Could you try: crm_resource -C -r rabbitmq-server and/or `pcs resource cleanup rabbitmq-server` then report the result of: cibadmin Q | grep fail-count-rabbitmq-server
Some background... there was a time when pacemaker didn't automatically clean up fail-counts - but 7.1 should have that code. Also, some versions of pcs and crm_resource didn't behave consistently depending on whether the supplied resource name did or did not include the "-clone" suffix.
`crm_resource -C -r rabbitmq-server` correctly cleaned the resource up and allowed it to run again on the host. `cibadmin Q | grep fail-count-rabbitmq-server` then reported no output. I forgot to list that we had already attempted to run `pcs resource cleanup rabbitmq-server` a number of times without success. Andrew, I'll leave the next steps in the bug to you as I'm not sure if there is anything to resolve here other than documenting this corner case.
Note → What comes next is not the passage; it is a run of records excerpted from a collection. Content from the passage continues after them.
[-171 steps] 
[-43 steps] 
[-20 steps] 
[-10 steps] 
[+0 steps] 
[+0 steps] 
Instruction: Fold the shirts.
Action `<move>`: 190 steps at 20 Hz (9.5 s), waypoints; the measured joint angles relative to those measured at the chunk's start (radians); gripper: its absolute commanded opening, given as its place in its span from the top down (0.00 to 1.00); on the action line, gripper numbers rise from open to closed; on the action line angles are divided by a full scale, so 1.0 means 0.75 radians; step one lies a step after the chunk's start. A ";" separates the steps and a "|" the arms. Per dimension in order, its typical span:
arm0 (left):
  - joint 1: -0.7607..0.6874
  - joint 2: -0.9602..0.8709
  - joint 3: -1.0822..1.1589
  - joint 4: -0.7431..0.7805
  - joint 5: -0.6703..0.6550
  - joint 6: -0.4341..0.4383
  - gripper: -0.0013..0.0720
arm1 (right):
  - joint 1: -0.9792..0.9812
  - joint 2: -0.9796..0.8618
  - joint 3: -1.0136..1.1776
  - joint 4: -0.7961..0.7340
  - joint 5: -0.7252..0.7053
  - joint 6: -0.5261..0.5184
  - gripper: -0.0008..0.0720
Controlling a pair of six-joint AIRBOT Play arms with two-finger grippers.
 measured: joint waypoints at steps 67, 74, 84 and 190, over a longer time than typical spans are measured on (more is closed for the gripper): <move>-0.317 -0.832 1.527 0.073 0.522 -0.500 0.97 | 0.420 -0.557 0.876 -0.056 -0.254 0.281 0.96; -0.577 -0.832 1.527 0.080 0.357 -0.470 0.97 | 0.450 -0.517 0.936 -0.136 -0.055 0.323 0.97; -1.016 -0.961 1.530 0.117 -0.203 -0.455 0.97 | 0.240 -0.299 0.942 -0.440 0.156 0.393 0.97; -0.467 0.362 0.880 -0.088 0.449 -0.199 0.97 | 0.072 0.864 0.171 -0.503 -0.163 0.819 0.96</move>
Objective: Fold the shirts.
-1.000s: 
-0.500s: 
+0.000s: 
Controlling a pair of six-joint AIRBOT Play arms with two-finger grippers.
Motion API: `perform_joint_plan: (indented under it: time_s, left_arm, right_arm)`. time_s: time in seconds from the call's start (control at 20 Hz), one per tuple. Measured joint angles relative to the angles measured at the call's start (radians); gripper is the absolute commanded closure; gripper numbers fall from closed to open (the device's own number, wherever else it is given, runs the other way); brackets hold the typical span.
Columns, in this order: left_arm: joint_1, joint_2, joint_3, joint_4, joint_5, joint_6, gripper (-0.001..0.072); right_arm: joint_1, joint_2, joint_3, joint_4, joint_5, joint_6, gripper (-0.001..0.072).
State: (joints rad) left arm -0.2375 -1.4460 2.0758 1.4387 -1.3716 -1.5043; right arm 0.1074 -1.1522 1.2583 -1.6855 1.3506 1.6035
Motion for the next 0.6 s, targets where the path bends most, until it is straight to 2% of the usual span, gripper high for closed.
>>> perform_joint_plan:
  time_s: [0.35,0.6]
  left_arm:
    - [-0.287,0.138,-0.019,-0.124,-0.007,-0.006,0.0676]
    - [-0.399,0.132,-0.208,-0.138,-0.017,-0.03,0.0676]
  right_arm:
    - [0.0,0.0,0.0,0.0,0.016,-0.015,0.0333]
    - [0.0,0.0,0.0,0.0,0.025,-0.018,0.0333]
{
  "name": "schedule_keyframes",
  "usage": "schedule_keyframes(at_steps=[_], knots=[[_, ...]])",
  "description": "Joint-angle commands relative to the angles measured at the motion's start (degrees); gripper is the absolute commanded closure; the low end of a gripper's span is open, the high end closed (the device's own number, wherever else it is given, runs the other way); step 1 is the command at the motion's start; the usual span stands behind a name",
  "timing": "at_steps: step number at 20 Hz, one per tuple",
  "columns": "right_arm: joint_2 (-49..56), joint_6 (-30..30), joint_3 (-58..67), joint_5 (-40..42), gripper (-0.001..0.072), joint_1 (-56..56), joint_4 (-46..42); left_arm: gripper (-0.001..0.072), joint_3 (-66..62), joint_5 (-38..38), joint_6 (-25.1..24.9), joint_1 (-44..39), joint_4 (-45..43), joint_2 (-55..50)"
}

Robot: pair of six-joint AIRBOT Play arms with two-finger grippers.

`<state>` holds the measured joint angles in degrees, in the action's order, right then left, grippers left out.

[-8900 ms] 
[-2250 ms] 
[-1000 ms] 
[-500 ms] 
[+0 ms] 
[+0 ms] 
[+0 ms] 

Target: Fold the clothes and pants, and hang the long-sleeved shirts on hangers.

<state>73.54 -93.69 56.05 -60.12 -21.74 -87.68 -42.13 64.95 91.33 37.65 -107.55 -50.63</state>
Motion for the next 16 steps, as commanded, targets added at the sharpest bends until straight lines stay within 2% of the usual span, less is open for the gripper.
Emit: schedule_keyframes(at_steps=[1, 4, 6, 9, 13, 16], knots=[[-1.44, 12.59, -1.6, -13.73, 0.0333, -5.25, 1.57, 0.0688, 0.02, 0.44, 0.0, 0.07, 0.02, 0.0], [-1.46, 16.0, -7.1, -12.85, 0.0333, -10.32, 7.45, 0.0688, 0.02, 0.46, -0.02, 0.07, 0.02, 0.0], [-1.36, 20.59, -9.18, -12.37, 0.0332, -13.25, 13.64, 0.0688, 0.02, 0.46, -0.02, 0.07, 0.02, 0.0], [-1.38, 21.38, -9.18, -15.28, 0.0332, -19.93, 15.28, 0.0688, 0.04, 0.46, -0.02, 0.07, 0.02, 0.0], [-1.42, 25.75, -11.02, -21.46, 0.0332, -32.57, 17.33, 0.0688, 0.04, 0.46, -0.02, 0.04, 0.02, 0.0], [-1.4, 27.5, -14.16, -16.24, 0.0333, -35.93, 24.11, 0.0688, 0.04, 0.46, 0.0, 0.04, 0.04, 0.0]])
@beekhof, this seems like a common case... someone puts a resource under pacemaker control but forgets to disable the respective systemd service. Is there anything we can do proactively to prevent this error from occurring? i.e. Pacemaker somehow periodically checks to see if there are systemd units enabled that should not be and either disables them or very vocally warns the user that they should not have these systemd units enabled, since the service is under pacemaker control? I think the workaround described above for dealing with what to do when/if this does happens is fine, but I'd like to make sure that we also prevent it from happening in the first place.
Yes, there is a plan involving the systemd provider API which looks relevant. It is however a non-trivial task without much precedent and details on the API are sketchy, so it will likely take someone hiding in a cave for a few weeks to get it done. Hence why it hasn't happened yet.
(In reply to Lee Yarwood from comment #8) > `crm_resource -C -r rabbitmq-server` correctly cleaned the resource up and > allowed it to run again on the host. `cibadmin Q | grep > fail-count-rabbitmq-server` then reported no output. > > I forgot to list that we had already attempted to run `pcs resource cleanup > rabbitmq-server` a number of times without success. That is very weird because looking at the pcs sources, pcs resource cleanup rabbitmq-server executes: crm_resource -C -r rabbitmq-server > Andrew, I'll leave the next steps in the bug to you as I'm not sure if there > is anything to resolve here other than documenting this corner case. Next step here is to check that `crm_resource -C -r XYZ` and `crm_resource -C -r XYZ-clone` both correctly clear the relevant failcount. After that, I may bump to the pcs guys to follow up on their side.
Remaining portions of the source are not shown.